Issues of human fraternity and social friendship have always been a concern of mine...The following pages do not claim to offer a complete teaching on fraternal love, but rather to consider its universal scope, its openness to every man and woman. I offer this…as a modest contribution to continued reflection, in the hope that in the face of present-day attempts to eliminate or ignore others, we may prove capable of responding with a new vision of fraternity and social friendship that will not remain at the level of words.

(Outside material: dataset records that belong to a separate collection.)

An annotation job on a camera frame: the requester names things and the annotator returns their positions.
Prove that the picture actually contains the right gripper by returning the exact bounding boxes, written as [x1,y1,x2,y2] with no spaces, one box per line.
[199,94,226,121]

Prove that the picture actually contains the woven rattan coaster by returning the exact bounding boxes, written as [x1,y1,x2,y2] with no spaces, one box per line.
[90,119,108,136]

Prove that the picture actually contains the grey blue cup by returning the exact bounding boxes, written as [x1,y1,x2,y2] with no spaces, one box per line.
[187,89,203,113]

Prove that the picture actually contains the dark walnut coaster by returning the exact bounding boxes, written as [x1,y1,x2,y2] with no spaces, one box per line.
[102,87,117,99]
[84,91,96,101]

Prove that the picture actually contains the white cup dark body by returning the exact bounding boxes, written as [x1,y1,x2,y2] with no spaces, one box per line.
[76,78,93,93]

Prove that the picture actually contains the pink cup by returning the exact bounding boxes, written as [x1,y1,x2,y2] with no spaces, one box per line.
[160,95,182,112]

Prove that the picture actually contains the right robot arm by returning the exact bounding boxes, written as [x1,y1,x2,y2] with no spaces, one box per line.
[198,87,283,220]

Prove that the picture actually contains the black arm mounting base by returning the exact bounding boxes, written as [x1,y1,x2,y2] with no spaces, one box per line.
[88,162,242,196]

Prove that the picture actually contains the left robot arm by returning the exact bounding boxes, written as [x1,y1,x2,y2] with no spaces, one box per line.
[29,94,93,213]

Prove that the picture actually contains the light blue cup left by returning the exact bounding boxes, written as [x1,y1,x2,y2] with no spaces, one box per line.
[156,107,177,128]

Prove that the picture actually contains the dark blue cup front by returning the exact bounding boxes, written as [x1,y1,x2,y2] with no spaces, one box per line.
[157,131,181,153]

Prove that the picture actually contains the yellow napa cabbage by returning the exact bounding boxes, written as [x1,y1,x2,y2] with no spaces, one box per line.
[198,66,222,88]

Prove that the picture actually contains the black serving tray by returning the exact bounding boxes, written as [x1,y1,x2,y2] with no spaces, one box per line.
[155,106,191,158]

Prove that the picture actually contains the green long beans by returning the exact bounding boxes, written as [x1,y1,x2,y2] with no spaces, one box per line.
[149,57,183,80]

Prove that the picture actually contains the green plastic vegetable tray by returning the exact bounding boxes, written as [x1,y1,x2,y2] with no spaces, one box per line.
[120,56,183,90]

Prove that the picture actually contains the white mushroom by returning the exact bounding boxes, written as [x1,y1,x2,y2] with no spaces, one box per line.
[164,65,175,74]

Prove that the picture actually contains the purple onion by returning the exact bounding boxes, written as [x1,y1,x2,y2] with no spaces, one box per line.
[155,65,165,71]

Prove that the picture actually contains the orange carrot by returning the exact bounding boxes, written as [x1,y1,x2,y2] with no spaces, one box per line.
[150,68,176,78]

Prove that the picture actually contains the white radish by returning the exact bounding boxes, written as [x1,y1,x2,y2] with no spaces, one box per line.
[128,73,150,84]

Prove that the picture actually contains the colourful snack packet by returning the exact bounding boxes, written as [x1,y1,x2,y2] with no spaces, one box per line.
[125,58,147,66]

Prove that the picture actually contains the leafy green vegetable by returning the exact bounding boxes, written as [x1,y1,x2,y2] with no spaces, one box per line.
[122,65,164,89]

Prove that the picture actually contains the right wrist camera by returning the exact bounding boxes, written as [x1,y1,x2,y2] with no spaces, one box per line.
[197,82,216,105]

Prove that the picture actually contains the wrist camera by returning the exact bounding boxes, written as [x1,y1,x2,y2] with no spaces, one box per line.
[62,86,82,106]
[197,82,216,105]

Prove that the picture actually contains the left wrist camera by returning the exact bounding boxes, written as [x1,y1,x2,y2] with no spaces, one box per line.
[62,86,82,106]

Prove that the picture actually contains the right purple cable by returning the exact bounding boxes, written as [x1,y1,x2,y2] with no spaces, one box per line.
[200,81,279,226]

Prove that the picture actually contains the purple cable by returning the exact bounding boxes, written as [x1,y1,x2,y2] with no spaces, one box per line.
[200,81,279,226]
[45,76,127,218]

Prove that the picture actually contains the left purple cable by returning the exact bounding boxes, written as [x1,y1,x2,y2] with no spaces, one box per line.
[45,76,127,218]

As I was writing this letter, the Covid-19 pandemic unexpectedly erupted, exposing our false securities. Aside from the different ways that various countries responded to the crisis, their inability to work together became quite evident. For all our hyper-connectivity, we witnessed a fragmentation that made it more difficult to resolve the problems that affect us all. Anyone who thinks that the only lesson to be learned was the need to improve what we were already doing, or to refine existing systems and regulations, is denying reality.
It is my desire that, in this our time, by acknowledging the dignity of each human person, we can contribute to the rebirth of a universal aspiration to fraternity. Brotherhood between all men and women. Here we have a splendid secret that shows us how to dream and to turn our life into a wonderful adventure. No one can face life in isolation. We need a community that supports and helps us, in which we can help one another to keep looking ahead. How important it is to dream together… By ourselves, we risk seeing mirages, things that are not there. Dreams, on the other hand, are built together. Let us dream, then, as a single human family as fellow travellers sharing the same flesh, as children of the same earth which is our common home, each of us bringing the richness of his or her beliefs and convictions, each of us with his or her own voice, brothers and sisters all.
(From Pope Francis’ Encyclical Letter, Fratelli Tutti, On Fraternity and Social Friendship, a. 5-8.)
These are verbal Icons, expressions of how the world is seen from Saint Augustine's..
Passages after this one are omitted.